EXERCISE PROMPT: Below are the records. Gather each line that holds "right".

PROVIDED DATA:
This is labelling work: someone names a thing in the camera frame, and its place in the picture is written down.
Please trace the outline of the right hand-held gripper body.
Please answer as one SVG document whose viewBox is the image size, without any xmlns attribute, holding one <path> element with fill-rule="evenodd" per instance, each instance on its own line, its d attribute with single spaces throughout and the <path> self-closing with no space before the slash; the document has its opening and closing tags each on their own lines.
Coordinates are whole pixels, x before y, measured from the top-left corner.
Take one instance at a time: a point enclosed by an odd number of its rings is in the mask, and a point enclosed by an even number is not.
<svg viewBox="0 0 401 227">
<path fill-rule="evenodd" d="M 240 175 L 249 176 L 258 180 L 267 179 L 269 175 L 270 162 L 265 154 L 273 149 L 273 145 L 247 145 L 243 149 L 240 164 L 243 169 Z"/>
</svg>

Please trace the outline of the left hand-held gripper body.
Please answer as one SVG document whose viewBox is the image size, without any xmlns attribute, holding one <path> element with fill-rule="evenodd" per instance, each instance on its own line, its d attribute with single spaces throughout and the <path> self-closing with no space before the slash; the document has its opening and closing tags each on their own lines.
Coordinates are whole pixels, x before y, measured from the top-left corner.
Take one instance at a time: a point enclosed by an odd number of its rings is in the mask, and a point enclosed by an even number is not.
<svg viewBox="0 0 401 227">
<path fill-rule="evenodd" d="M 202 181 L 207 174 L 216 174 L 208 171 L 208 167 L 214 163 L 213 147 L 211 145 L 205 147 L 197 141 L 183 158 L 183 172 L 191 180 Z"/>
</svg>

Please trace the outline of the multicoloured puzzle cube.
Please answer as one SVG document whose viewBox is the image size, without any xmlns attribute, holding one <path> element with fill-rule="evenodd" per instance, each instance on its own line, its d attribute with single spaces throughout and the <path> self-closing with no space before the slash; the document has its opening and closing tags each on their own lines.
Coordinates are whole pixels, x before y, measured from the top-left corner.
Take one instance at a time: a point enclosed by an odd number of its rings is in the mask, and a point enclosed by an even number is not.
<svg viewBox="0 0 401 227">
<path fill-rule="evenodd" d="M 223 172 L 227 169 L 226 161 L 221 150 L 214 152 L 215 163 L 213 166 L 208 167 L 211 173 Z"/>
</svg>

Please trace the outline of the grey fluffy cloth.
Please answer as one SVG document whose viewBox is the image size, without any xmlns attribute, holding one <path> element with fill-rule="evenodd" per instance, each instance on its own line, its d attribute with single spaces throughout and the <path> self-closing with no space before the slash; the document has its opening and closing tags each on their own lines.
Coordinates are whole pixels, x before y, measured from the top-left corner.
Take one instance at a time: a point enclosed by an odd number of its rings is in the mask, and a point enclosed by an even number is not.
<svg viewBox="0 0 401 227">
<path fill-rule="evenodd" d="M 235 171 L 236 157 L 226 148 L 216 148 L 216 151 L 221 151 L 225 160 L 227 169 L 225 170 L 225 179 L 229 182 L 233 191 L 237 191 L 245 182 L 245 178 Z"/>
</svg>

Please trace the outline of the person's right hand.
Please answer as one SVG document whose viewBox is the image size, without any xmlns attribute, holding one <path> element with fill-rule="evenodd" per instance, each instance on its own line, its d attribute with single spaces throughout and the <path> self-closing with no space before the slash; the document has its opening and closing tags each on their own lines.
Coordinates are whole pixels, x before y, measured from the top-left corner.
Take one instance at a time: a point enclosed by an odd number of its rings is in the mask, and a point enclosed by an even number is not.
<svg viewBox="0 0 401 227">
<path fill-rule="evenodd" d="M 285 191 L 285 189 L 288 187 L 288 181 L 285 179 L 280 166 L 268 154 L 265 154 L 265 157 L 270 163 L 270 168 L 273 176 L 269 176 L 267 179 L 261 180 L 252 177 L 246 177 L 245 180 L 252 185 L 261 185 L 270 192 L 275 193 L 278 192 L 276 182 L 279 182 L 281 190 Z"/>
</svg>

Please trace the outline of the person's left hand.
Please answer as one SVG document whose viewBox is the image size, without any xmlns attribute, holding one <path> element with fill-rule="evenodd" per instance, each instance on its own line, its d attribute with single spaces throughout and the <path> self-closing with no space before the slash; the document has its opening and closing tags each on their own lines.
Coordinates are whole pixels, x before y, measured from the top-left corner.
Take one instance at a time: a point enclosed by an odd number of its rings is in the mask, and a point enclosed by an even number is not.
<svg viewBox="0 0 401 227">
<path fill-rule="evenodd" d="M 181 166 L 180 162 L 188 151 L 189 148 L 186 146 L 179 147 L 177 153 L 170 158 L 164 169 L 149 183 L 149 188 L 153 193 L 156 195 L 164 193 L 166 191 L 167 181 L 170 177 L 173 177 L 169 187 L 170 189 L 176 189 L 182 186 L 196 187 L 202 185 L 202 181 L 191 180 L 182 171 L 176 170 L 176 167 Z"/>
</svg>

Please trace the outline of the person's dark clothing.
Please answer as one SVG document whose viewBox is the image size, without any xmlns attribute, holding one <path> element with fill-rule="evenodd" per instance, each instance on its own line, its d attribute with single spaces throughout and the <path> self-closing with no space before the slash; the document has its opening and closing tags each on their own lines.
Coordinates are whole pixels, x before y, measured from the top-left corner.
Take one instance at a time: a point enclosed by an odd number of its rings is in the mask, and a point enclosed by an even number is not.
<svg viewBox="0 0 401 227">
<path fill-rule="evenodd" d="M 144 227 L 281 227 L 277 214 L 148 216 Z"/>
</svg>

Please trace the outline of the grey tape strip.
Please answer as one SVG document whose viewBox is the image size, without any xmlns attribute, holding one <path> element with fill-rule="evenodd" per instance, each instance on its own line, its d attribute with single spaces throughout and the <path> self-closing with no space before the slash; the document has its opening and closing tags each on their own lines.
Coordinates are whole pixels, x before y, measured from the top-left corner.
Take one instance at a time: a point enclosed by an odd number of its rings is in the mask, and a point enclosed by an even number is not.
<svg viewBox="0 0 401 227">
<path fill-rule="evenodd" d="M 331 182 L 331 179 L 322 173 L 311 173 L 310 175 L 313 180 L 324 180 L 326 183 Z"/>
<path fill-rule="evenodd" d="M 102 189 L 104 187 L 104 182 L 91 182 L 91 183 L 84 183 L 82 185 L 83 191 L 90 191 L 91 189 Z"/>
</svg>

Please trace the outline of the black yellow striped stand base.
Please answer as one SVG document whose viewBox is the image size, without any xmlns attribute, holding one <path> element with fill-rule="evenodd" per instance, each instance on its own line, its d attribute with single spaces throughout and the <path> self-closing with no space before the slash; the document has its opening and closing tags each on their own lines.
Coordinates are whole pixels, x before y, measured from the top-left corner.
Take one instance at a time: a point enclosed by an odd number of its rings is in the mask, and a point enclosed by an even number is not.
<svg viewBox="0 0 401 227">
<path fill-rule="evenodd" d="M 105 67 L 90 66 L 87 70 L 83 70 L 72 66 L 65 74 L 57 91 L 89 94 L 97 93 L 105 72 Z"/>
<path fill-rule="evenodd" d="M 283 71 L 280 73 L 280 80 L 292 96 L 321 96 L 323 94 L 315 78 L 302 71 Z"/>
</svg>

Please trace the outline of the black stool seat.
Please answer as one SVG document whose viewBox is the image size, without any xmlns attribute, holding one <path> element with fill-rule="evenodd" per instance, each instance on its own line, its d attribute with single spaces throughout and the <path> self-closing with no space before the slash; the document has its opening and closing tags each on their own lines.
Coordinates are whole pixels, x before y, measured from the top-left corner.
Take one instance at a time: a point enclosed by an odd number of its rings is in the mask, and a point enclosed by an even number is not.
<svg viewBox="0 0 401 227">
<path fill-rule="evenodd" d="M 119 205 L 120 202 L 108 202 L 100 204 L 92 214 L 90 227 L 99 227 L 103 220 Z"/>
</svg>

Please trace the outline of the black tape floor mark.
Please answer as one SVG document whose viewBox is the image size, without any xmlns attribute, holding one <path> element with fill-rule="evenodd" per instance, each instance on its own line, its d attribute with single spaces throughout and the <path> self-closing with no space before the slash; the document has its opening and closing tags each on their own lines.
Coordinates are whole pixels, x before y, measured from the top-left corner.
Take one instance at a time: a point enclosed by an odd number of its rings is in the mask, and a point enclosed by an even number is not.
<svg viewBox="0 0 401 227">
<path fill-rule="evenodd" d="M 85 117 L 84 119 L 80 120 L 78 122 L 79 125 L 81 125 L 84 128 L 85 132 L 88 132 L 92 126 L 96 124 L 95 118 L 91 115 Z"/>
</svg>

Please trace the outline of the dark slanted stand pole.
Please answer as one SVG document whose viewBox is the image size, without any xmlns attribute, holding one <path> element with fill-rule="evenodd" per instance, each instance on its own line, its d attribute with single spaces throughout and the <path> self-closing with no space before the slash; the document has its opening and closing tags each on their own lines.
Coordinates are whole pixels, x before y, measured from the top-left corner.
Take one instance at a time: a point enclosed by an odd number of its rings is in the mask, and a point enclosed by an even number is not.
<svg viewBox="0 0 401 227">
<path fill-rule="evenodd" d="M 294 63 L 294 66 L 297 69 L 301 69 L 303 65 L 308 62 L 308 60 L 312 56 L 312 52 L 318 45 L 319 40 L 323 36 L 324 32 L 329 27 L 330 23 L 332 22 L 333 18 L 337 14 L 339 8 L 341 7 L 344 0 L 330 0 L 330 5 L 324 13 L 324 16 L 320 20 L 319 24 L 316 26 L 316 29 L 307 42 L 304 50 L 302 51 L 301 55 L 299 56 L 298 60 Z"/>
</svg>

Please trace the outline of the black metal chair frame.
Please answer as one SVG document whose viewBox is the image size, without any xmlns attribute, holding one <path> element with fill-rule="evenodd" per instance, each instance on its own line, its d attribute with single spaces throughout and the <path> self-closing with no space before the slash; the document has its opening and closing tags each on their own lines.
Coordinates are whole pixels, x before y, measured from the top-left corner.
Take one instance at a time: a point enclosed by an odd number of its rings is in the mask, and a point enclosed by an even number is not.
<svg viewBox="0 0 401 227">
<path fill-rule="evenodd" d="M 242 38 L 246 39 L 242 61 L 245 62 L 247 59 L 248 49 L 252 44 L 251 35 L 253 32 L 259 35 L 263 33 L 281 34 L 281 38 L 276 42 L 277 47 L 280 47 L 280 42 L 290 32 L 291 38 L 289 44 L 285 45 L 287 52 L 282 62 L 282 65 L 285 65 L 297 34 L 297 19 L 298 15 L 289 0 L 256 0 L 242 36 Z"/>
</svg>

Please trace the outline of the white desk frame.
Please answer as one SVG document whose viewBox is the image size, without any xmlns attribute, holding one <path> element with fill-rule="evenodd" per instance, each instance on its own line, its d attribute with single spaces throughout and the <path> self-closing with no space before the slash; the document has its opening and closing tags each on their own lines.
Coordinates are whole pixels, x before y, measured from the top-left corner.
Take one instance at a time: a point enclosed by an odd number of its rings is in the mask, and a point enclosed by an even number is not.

RESPONSE BOX:
Please trace the outline of the right hand-held gripper body.
Please trace the outline of the person's right hand.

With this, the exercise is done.